Files

Joseph Doherty a1fc600d84 docs: add optimization planning documents

2026-03-13 10:19:56 -04:00

15 KiB

Raw Blame History

.NET 10 Optimization Opportunities for `NATS.Server`

This document identifies the highest-value places in the current .NET port that are still leaving performance on the table relative to what modern .NET 10 can do well. The focus is runtime behavior in the current codebase, not generic style guidance.

The ranking is based on likely payoff in NATS workloads:

Protocol parsing and per-message delivery paths
Subscription matching and routing fanout
JetStream storage hot paths
Route, leaf, MQTT, and monitoring paths with avoidable allocation churn

Several areas already use Span<T>, ReadOnlyMemory<byte>, SequenceReader<byte>, and stack allocation correctly.

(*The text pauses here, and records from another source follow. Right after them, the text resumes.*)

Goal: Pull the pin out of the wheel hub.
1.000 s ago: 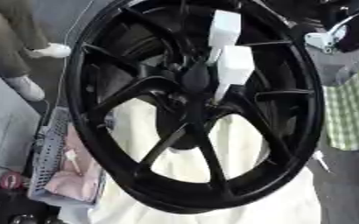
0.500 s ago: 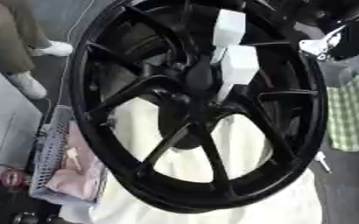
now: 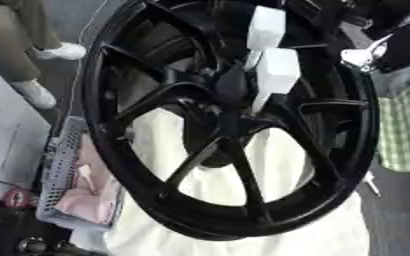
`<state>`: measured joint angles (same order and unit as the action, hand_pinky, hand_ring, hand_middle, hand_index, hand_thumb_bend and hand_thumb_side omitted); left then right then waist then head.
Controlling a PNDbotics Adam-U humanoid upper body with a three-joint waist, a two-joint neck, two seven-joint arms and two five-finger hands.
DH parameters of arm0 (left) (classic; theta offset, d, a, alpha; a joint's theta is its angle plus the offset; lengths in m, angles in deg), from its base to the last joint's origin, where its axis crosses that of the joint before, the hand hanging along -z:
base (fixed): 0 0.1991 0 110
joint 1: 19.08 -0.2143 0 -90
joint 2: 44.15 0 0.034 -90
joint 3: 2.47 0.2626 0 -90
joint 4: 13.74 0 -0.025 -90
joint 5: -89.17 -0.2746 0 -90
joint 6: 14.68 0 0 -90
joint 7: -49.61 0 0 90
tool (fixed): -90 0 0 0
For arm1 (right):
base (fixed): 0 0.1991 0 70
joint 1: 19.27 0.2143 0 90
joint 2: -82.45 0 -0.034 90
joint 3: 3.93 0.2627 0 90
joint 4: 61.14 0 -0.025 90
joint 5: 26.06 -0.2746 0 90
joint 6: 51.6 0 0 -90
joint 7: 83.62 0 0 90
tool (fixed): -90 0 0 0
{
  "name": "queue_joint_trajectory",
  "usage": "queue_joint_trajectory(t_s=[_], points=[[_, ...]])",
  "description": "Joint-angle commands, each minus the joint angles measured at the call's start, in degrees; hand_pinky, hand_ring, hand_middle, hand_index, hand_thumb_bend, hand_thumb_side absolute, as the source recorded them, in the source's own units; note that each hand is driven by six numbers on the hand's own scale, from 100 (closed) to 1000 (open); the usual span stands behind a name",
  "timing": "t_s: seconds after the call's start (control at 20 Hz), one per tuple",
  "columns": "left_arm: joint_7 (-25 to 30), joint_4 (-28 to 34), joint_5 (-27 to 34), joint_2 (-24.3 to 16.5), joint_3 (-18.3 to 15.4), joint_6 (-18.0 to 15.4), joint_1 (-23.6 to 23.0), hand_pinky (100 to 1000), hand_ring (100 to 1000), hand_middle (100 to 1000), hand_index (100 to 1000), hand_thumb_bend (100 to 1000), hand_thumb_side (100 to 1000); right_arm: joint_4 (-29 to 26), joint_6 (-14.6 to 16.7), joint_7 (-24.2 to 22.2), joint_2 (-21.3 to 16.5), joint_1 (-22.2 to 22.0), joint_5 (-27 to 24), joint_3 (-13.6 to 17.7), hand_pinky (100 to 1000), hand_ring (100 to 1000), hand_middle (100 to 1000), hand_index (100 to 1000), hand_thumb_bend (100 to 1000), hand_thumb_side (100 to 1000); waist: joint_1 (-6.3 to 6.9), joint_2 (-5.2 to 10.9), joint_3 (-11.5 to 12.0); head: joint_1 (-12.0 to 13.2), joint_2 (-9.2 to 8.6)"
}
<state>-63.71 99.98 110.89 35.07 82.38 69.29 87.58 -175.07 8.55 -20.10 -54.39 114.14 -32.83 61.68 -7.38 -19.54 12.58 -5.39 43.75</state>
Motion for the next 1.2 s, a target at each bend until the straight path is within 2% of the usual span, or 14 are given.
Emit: queue_joint_trajectory(t_s=[0.05, 0.25, 0.55, 1.2], points=[[0.0, 0.9, 0.1, -0.9, -0.2, 0.1, 0.6, 844, 679, 608, 840, 100, 703, -0.7, -0.9, 0.7, -1.4, 1.2, -0.9, 0.6, 100, 163, 636, 816, 100, 225, 0.31, 0.90, 0.0, -0.2, 0.37], [0.0, 0.9, 0.1, -0.8, -0.2, 0.2, 0.6, 844, 678, 608, 840, 100, 703, -0.7, -1.8, 1.5, -1.0, 1.6, -1.9, 0.7, 100, 156, 609, 803, 100, 206, 0.27, 0.89, 0.1, -0.4, 0.37], [0.0, 0.9, 0.1, -0.8, -0.1, 0.2, 0.6, 844, 678, 608, 839, 100, 703, -0.7, -2.5, 2.1, 0.3, 3.5, -3.2, 0.2, 100, 163, 636, 812, 100, 196, 0.31, 0.86, 0.1, -1.9, 0.37], [0.2, 0.9, 0.3, -0.6, 0.0, 0.4, 0.7, 845, 675, 608, 837, 100, 703, -0.7, -4.2, -1.4, 4.3, 9.2, -3.7, -3.6, 100, 196, 680, 806, 100, 235, 0.12, 1.14, 0.2, -3.6, 0.37]])
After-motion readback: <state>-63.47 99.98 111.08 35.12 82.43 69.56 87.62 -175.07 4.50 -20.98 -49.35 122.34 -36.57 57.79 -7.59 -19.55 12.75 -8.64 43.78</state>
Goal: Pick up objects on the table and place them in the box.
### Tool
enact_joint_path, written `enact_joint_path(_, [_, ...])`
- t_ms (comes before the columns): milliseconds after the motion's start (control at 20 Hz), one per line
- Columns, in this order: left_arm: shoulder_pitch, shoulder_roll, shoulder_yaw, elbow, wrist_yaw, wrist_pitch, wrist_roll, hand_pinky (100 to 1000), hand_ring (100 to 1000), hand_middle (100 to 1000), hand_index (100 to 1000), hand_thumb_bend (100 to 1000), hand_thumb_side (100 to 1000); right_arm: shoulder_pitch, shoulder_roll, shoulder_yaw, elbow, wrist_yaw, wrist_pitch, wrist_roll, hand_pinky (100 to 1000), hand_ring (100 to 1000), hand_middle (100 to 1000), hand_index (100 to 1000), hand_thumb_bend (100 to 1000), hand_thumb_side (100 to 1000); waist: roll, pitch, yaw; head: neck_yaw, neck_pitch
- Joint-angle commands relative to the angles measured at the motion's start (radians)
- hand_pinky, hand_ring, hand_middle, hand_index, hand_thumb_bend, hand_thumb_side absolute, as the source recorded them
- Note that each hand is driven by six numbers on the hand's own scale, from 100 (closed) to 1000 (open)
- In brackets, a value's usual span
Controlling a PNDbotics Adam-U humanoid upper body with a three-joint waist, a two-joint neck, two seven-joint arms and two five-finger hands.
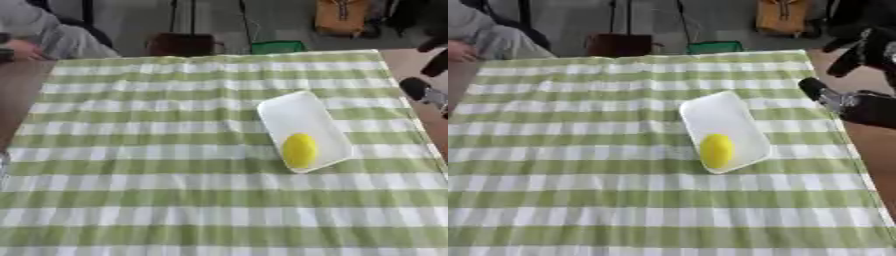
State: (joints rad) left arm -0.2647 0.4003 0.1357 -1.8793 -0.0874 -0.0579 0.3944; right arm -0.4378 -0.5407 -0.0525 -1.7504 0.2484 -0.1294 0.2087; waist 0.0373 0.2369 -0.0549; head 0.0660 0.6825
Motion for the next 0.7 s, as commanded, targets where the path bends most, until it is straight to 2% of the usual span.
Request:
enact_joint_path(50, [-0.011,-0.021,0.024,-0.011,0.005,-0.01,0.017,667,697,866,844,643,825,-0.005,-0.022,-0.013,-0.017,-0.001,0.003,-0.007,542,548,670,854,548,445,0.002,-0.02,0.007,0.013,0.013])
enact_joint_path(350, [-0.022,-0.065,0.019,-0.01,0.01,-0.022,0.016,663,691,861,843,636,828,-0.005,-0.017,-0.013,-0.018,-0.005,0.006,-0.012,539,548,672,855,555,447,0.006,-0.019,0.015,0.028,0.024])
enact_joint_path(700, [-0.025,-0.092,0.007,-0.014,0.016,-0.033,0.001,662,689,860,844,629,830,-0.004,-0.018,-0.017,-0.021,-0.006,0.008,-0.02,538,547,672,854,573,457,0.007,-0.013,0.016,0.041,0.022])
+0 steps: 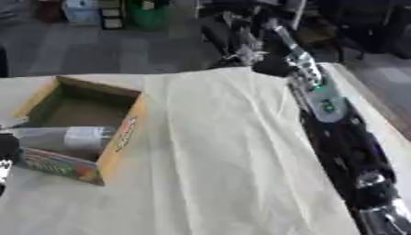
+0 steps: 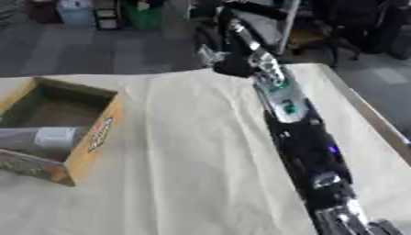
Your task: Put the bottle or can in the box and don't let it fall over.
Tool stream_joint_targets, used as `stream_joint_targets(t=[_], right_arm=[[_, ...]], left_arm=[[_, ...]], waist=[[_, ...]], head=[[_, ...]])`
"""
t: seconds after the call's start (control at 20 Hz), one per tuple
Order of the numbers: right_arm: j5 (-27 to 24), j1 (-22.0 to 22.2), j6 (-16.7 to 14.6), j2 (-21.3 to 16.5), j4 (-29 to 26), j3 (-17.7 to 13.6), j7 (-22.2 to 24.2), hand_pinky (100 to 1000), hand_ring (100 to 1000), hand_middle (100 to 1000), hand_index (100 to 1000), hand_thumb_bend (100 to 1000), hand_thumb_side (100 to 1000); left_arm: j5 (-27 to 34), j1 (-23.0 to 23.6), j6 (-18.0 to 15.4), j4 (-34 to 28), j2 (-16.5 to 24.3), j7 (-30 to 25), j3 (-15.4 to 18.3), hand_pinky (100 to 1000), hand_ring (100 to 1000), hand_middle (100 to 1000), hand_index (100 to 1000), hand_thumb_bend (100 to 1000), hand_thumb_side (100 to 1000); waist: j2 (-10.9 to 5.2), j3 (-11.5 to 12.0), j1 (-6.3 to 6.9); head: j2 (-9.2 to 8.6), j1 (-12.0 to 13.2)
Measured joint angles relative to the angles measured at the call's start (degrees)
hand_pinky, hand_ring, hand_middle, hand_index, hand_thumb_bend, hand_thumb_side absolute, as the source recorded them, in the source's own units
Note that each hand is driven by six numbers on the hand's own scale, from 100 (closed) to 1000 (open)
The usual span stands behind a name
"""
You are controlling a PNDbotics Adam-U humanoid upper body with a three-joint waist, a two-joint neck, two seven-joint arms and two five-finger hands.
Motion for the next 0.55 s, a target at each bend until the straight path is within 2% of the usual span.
stream_joint_targets(t=[0.25,0.55], right_arm=[[-2.0,9.3,2.3,0.1,-6.6,-3.7,-3.8,959,1000,1000,1000,100,409],[-2.4,16.2,4.0,2.4,-11.3,-5.8,-6.3,955,1000,1000,1000,100,448]], left_arm=[[-0.8,1.0,0.0,0.0,0.4,0.4,0.5,658,627,677,815,564,606],[-1.1,1.9,-0.1,0.0,0.4,0.3,0.5,660,630,679,815,562,609]], waist=[[-0.56,-1.6,-0.12],[-1.63,-1.9,0.42]], head=[[1.55,2.7],[4.08,6.3]])
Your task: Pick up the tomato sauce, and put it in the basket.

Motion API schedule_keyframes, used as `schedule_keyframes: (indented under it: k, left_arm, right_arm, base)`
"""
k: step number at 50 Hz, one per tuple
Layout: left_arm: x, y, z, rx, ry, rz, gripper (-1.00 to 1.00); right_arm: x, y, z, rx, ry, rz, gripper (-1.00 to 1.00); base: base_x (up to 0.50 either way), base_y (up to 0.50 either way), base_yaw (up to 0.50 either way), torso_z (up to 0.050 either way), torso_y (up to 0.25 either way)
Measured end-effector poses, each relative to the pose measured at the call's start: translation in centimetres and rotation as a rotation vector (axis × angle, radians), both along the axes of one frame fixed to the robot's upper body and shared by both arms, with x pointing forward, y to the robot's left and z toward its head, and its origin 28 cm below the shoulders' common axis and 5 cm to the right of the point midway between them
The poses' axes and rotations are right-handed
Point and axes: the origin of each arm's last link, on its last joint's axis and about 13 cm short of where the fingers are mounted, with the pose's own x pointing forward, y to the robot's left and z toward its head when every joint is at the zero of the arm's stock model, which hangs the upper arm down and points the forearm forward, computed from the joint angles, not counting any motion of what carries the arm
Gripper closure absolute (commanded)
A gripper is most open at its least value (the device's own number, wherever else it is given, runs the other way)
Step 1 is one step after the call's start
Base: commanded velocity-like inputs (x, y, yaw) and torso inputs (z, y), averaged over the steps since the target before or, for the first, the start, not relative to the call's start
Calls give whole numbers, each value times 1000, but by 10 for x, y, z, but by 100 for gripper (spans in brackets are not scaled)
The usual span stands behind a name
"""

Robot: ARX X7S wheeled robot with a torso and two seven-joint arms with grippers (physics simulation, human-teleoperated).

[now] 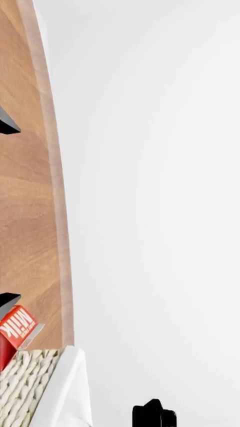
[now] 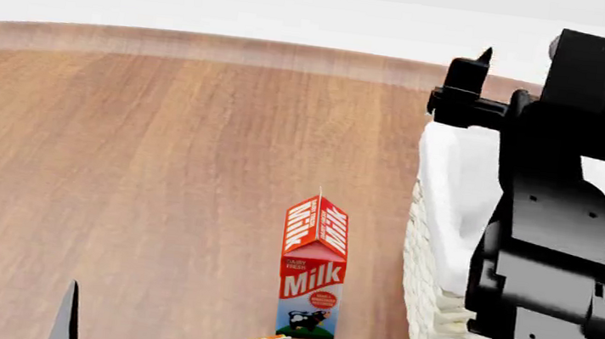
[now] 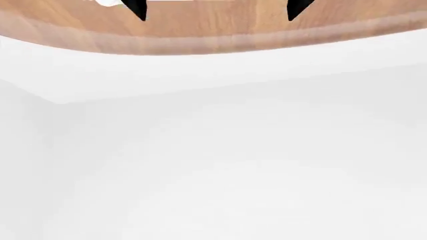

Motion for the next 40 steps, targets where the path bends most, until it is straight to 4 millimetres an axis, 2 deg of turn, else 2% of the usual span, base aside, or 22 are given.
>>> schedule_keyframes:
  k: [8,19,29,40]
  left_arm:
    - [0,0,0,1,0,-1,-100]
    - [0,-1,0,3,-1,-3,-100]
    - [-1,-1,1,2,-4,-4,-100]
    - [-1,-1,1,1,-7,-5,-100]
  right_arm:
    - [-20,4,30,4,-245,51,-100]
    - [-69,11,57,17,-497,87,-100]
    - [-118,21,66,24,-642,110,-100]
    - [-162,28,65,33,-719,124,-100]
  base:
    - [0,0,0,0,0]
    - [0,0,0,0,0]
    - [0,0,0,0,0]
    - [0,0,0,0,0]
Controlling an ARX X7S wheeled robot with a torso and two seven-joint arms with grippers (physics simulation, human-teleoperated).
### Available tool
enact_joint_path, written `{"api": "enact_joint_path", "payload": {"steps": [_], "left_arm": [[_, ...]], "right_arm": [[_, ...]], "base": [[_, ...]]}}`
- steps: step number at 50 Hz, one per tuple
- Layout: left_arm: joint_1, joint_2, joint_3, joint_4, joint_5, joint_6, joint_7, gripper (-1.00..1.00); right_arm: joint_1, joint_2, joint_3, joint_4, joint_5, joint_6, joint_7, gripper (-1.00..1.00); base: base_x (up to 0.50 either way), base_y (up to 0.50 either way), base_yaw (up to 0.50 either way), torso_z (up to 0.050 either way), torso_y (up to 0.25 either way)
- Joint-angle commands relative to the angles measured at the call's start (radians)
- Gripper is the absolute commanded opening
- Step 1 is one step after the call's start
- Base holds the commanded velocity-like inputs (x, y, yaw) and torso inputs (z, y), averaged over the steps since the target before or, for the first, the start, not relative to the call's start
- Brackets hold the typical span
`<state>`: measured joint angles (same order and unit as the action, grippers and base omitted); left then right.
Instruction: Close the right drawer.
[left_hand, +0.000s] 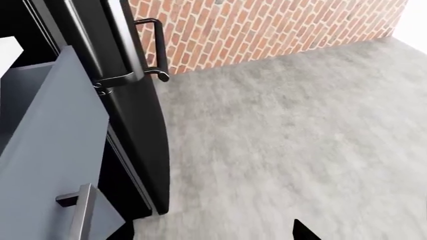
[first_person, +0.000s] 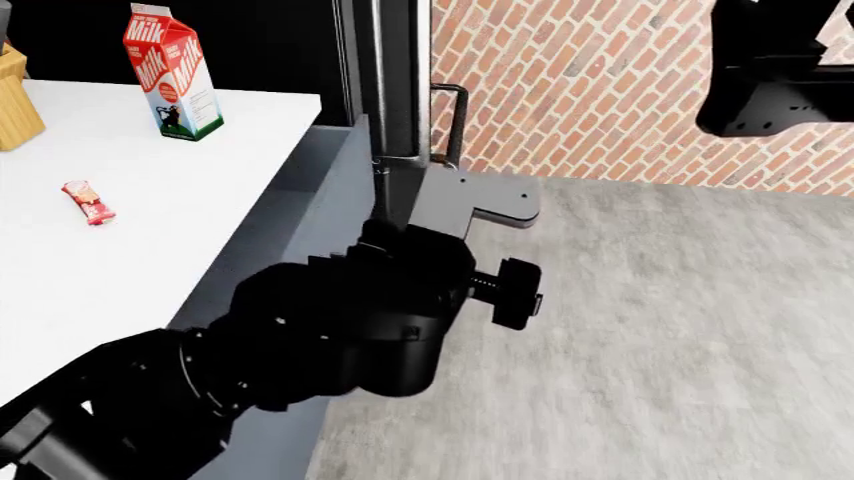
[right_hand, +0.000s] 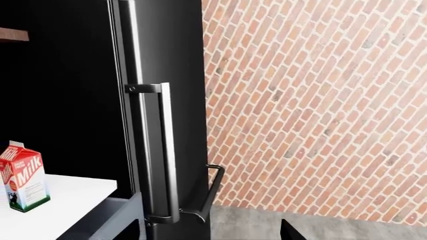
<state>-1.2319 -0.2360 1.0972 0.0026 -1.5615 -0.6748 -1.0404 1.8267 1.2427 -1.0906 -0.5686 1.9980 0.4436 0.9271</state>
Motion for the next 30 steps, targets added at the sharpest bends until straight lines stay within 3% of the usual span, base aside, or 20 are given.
{"api": "enact_joint_path", "payload": {"steps": [1,30], "left_arm": [[0.041,0.021,0.032,-0.072,0.053,0.029,0.059,1.00],[0.112,0.051,0.077,-0.277,0.159,0.116,0.188,1.00]], "right_arm": [[-0.010,-0.008,0.001,-0.001,-0.005,-0.003,-0.003,1.00],[-0.020,-0.032,0.007,-0.005,-0.006,-0.001,0.002,1.00]], "base": [[0.00,0.00,0.00,0.000,0.000],[0.00,0.00,0.00,0.000,0.000]]}}
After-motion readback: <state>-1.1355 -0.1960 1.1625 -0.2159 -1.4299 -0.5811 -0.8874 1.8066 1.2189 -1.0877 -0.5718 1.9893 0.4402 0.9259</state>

The remaining gaps are mostly where the code falls back to string, byte[], List<T>, ToArray(), LINQ, or repeated serialization work on hot paths.

Detailed Implementation Plans

Highest ROI

1. Keep parser state in bytes/spans longer

Files:
- src/NATS.Server/Protocol/NatsParser.cs
- src/NATS.Server/NatsClient.cs
Current issue:
- NatsParser tokenizes control lines with spans, but then converts subjects, reply subjects, queue names, SIDs, and JSON payloads into string and byte[] immediately.
- TryReadPayload() always allocates a new byte[] and copies the payload, even when the underlying ReadOnlySequence<byte> is already usable.
- ParseConnect() and ParseInfo() call ToArray() on the JSON portion.
Why it matters:
- This runs for every client protocol command.
- The parser sits directly on the publish/subscribe hot path, so small per-command allocations scale badly under fan-in.
Recommended optimization:
- Introduce a split parsed representation:
  - a hot-path ref struct or readonly struct view carrying ReadOnlySpan<byte> / ReadOnlySequence<byte> slices for subject, reply, SID, queue, and payload
  - a slower materialization path only when code actually needs string
- Store pending parser state as byte slices or pooled byte segments instead of _pendingSubject / _pendingReplyTo strings.
- For single-segment payloads, hand through a ReadOnlyMemory<byte> slice rather than copying to a new array.
- Only copy multi-segment payloads when required.
- Use SearchValues<byte> for whitespace scanning and command detection instead of manual per-byte branching where it simplifies repeated searches.
.NET 10 techniques:
- ref struct
- ReadOnlySpan<byte>
- ReadOnlySequence<byte>
- SearchValues<byte>
- Encoding.ASCII.GetString(ReadOnlySpan<byte>) only at materialization boundaries
Risk / complexity:
- Medium to high. This touches command parsing contracts and downstream consumers.
- Worth doing first because it reduces allocations before messages enter the rest of the server.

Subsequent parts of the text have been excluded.